Problem statement:
Only the lines below from the one containing "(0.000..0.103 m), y" through the one containing "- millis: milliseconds" belong in the answer, set down exactly, with the pictures left out.

╭──

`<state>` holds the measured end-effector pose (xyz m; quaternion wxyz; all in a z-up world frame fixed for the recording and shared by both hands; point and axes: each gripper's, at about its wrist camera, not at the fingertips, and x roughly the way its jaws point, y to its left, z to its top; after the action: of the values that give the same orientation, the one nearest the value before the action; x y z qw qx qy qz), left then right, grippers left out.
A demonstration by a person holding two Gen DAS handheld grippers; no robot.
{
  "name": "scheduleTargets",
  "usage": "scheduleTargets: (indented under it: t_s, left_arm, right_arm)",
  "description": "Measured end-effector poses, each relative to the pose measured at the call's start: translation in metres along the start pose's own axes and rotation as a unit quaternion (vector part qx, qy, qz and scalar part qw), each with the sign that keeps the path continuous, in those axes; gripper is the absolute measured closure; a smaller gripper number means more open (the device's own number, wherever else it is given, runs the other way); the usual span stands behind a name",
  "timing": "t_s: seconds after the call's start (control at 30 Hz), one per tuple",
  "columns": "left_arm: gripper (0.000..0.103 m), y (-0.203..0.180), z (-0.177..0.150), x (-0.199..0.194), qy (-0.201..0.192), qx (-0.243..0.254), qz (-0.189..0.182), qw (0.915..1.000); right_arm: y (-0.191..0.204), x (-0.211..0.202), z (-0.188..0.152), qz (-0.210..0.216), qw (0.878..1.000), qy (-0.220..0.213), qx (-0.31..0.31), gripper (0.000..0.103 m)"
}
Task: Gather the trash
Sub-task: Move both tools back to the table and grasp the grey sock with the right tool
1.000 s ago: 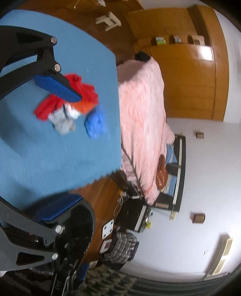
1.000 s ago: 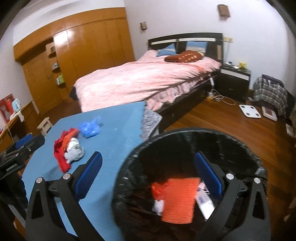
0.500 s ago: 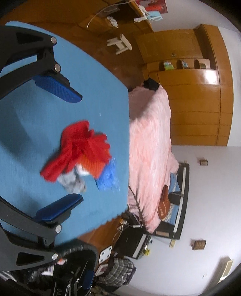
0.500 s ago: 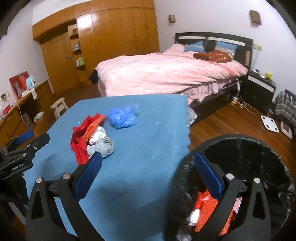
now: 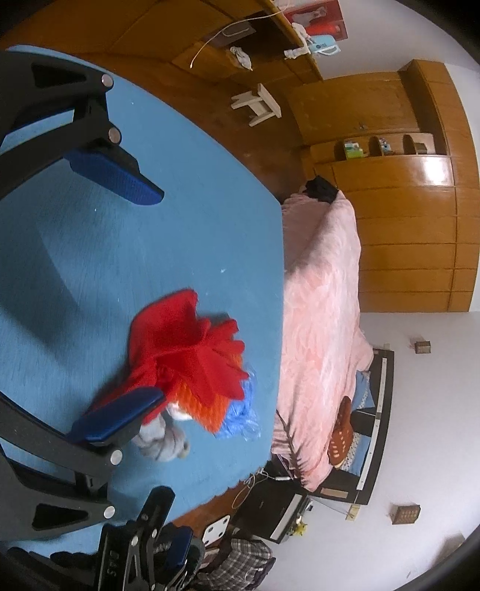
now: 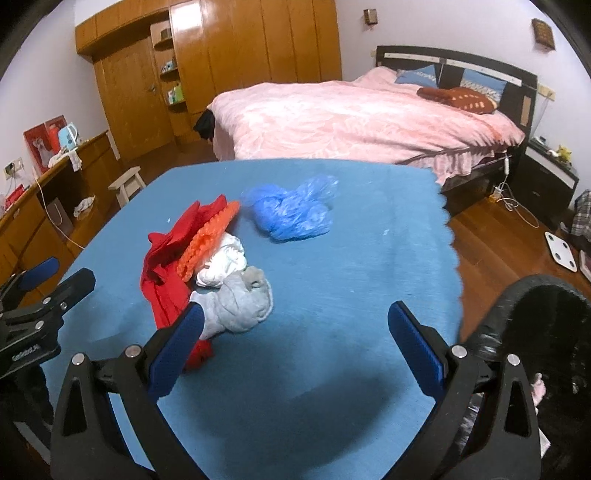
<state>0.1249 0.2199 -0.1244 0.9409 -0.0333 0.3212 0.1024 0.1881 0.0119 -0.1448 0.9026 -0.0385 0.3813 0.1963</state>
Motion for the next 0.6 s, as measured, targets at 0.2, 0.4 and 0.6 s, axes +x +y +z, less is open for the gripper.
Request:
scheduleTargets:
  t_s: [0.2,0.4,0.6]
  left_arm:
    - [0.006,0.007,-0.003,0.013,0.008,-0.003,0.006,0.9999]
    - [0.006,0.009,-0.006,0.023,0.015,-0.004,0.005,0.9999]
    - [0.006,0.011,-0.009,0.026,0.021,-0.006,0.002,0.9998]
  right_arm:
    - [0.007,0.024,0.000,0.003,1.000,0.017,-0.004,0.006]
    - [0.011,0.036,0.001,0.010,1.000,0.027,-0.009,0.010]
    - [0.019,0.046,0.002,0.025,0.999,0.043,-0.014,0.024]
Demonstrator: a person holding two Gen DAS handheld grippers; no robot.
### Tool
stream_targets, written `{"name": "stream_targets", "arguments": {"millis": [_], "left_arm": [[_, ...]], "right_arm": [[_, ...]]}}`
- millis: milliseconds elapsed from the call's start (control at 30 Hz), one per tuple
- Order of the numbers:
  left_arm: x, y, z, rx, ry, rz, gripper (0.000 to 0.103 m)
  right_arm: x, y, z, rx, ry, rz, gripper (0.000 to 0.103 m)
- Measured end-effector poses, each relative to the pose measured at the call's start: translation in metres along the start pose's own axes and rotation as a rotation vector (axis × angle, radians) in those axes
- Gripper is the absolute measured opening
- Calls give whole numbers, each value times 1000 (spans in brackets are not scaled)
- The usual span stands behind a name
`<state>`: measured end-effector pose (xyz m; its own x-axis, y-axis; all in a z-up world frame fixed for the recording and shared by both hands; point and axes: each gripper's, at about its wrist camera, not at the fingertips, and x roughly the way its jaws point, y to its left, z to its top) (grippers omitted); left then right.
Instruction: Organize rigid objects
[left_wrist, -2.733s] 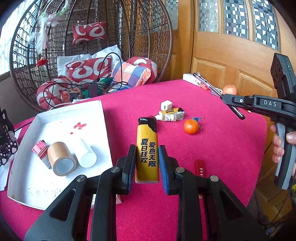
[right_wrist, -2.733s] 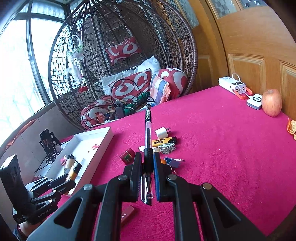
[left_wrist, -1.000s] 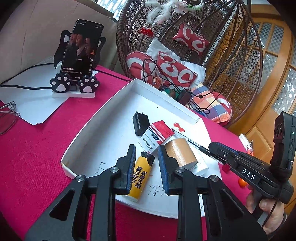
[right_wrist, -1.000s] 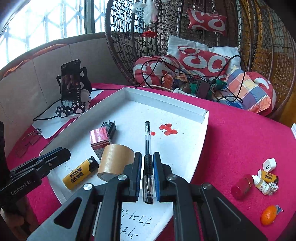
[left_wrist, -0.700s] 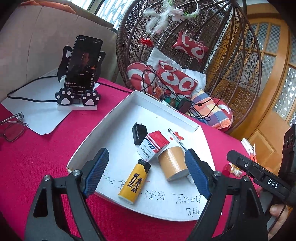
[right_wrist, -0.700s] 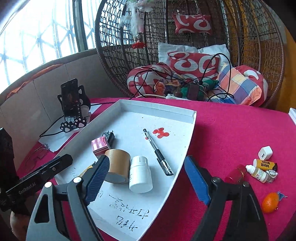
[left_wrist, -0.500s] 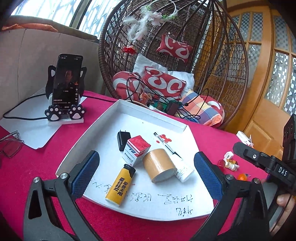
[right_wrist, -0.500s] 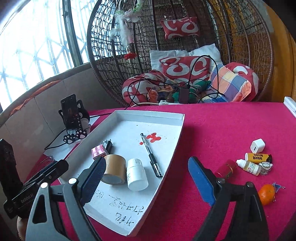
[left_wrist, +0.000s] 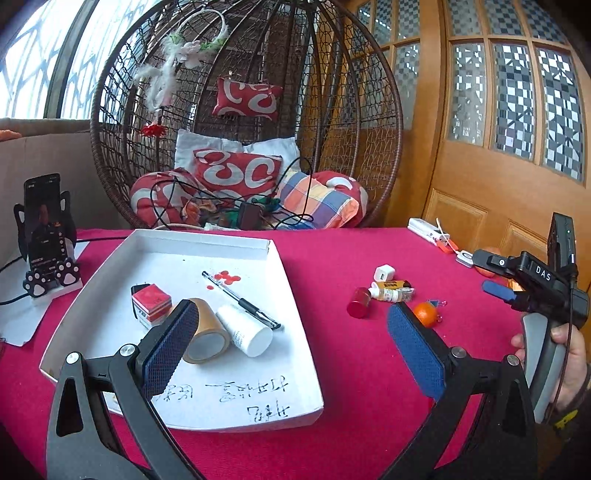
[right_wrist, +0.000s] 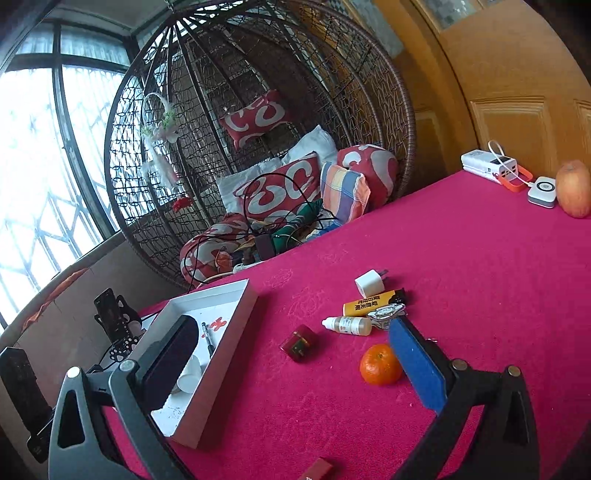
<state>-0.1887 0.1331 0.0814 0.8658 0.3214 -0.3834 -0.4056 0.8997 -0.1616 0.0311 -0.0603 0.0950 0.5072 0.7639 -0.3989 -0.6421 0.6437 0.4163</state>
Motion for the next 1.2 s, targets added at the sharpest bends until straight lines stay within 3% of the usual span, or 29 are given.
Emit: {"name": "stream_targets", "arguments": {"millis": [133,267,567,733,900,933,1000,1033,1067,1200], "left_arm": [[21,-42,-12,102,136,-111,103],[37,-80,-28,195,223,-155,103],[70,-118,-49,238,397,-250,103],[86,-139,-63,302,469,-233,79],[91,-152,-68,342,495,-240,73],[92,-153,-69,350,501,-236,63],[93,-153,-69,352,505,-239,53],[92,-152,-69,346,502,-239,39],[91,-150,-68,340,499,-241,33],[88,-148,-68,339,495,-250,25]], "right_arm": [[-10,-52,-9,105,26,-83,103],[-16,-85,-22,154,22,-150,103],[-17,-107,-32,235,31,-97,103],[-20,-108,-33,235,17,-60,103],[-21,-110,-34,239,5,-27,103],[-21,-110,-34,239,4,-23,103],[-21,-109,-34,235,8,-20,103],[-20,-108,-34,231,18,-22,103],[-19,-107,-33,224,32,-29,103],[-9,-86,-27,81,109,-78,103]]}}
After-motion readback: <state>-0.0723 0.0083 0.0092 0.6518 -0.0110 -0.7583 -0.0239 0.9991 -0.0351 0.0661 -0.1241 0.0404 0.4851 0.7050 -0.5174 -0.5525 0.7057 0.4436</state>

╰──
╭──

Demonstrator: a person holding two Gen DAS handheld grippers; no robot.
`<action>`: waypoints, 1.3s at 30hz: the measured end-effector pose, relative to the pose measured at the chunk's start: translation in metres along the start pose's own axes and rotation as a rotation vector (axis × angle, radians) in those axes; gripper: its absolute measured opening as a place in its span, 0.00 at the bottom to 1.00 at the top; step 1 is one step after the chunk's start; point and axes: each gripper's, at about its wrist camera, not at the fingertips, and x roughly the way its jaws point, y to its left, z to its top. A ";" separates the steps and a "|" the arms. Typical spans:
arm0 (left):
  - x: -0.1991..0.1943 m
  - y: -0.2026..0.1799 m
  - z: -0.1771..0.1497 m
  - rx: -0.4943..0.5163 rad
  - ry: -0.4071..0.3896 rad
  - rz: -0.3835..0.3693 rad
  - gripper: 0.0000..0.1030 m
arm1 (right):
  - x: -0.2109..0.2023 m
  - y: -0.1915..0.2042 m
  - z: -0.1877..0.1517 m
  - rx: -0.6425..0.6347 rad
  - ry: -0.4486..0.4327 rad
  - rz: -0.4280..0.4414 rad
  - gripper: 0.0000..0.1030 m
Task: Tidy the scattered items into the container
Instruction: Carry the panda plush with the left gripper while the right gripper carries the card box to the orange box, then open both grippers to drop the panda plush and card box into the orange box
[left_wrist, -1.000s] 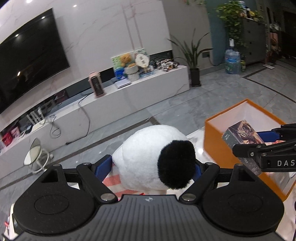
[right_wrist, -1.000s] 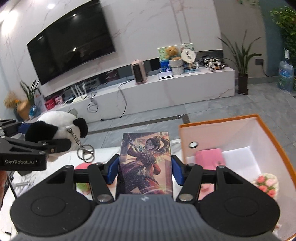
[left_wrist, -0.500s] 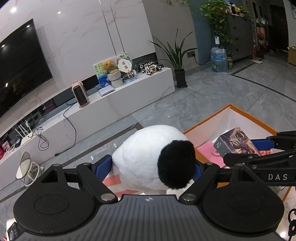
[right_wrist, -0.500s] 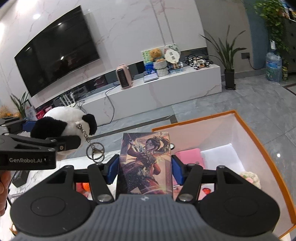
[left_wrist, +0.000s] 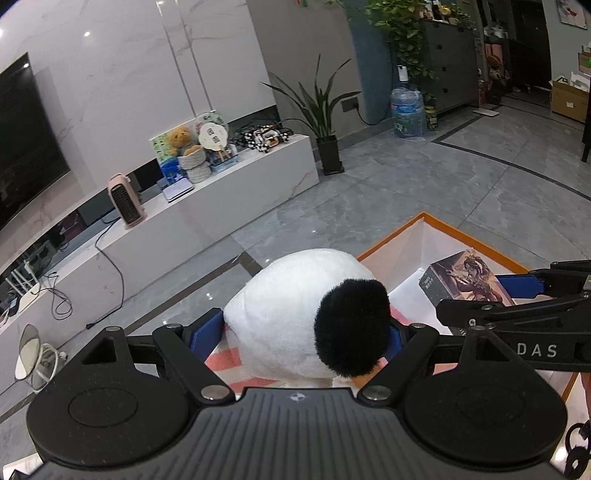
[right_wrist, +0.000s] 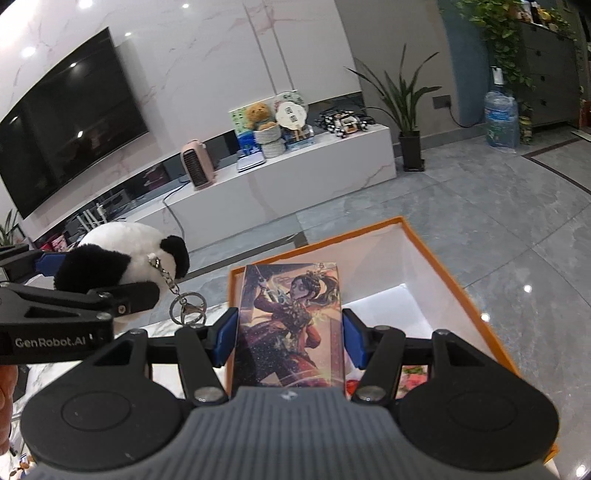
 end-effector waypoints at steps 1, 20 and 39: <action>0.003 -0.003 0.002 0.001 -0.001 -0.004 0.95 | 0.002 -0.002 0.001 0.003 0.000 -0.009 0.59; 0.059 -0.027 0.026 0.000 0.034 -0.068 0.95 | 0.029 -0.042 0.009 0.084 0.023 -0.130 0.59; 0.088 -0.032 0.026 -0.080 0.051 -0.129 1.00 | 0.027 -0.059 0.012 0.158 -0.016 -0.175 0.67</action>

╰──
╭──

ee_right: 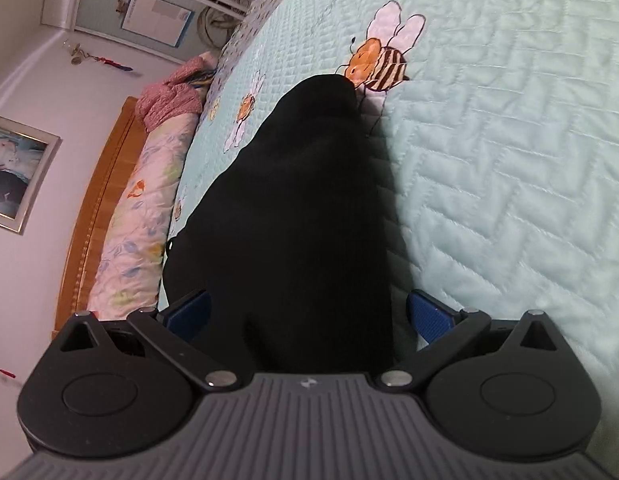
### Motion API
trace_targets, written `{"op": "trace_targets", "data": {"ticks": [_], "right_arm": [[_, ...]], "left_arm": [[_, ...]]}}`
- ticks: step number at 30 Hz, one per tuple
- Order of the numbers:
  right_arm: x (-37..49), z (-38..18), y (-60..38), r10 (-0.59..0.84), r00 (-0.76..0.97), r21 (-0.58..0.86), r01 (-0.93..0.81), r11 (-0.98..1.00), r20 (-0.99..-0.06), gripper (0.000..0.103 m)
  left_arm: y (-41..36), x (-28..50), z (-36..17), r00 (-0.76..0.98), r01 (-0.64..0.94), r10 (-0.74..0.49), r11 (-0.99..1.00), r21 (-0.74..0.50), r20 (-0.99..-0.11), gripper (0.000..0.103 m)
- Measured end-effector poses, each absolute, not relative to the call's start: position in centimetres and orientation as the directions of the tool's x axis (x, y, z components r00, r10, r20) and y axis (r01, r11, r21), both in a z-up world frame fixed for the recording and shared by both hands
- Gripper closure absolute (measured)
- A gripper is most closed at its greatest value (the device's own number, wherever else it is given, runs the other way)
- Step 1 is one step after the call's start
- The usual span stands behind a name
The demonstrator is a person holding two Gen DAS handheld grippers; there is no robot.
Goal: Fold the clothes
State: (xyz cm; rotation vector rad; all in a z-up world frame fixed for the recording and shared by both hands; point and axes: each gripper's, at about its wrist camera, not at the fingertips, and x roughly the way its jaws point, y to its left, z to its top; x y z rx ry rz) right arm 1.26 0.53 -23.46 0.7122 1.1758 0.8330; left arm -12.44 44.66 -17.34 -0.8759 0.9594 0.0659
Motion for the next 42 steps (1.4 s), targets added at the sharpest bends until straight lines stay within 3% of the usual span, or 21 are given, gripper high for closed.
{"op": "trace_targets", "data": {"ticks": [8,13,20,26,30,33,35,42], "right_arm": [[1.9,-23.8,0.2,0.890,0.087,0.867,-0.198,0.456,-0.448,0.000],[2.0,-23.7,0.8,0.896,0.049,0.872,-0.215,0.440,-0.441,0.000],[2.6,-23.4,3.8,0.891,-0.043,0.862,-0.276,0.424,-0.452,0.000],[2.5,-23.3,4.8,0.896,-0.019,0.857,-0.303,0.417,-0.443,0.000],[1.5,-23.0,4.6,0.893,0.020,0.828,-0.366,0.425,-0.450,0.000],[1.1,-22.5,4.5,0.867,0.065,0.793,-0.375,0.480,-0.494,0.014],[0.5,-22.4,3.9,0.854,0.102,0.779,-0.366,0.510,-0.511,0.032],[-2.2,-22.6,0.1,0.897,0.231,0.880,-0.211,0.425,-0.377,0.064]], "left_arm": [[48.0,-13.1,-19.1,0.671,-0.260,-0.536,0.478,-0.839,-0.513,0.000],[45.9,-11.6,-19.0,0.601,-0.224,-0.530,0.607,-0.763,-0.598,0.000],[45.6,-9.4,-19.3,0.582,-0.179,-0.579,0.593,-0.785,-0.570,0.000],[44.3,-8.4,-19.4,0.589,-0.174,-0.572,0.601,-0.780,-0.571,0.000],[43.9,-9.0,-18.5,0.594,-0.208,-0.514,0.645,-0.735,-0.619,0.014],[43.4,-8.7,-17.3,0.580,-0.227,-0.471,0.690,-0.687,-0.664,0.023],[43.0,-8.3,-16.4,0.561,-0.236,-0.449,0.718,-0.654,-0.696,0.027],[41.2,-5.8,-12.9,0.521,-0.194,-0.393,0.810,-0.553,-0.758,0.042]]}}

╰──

Output of the task:
  "columns": "left_arm: gripper (0.000..0.103 m), y (-0.203..0.180), z (-0.177..0.150), x (-0.199..0.194), qy (-0.201..0.192), qx (-0.243..0.254), qz (-0.189..0.182), qw (0.915..1.000); right_arm: y (-0.191..0.204), x (-0.211..0.202), z (-0.188..0.152), qz (-0.210..0.216), qw (0.878..1.000), qy (-0.220..0.213), qx (-0.31..0.31), gripper (0.000..0.103 m)"
}
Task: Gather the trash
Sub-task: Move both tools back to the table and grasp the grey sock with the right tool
1.000 s ago: 
1.000 s ago: 
0.500 s ago: 
0.500 s ago: 
now: 
now: 
<state>0.1249 0.2199 -0.1244 0.9409 -0.0333 0.3212 0.1024 0.1881 0.0119 -0.1448 0.9026 -0.0385 0.3813 0.1963</state>
Motion for the next 0.6 s, as measured, targets at 0.2, 0.4 and 0.6 s, axes +x +y +z, less is open for the gripper.
Request:
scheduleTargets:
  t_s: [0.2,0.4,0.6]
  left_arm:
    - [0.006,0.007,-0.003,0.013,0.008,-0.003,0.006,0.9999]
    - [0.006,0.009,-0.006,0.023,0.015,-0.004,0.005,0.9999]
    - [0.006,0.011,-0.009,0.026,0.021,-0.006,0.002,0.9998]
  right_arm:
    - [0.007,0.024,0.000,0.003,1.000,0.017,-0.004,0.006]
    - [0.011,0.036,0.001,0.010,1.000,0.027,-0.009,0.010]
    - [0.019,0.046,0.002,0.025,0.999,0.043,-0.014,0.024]
Demonstrator: a person holding two Gen DAS handheld grippers; no robot.
### Tool
stream_targets, written `{"name": "stream_targets", "arguments": {"millis": [_], "left_arm": [[_, ...]], "right_arm": [[_, ...]]}}`
- millis: milliseconds elapsed from the call's start (control at 30 Hz), one per tuple

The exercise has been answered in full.